Avant que lu sois enivrée par la coupe de la mort, avant que les révolutions du temps t’aient refoulée en arrière, tâche de te constituer un fonds ici, car là-bas, point de profit pour toi, si tu y vas les mains vides[1].


436

C’est toi qui disposes du sort des vivants et des morts ; c’est toi qui gouvernes cette roue désordonnée des cieux.
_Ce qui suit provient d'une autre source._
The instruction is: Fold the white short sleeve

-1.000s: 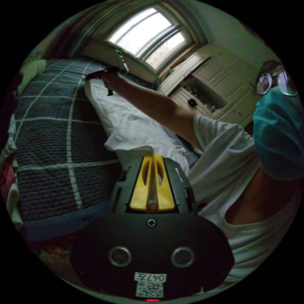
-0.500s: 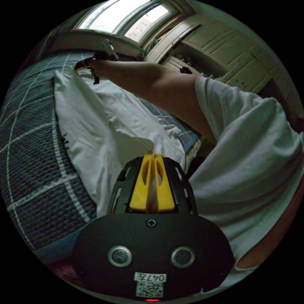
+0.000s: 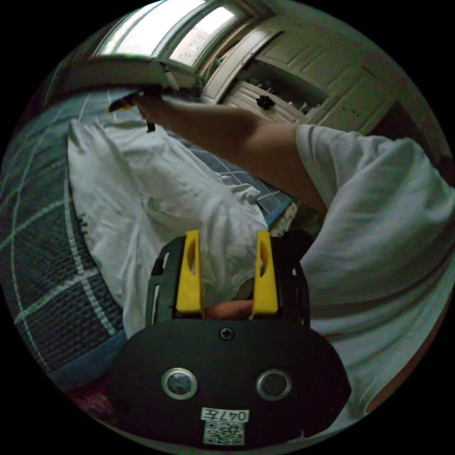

Bien que je sois mauvais, je ne suis que ton esclave, tu es mon maître ; quel est donc le coupable ici-bas ? N’es-tu pas le créateur de tout ?


437

Ô mon roi[2] ! comment un homme comme moi, se trouvant, dans la saison des roses, au milieu d’une joyeuse société, entouré de vin, de danseurs, comment pourrait-il demeurer spectateur passif ? Oh ! se trouver dans un jardin avec un flacon de vin et une flûte sont des choses préférables au paradis avec ses houris et son Kooucer[3] !


438

Vois la clarté de la lumière, l’éclat du vin, celui de la lune, ô échanson ! Vois la ravissante beauté au visage rose comme le rubis balai, ô échanson ! Ne rappelle rien de ce qui vient de la terre à ce cœur qui brûle comme le feu, ne le jette pas au vent, apporte du liquide, ô échanson[4] !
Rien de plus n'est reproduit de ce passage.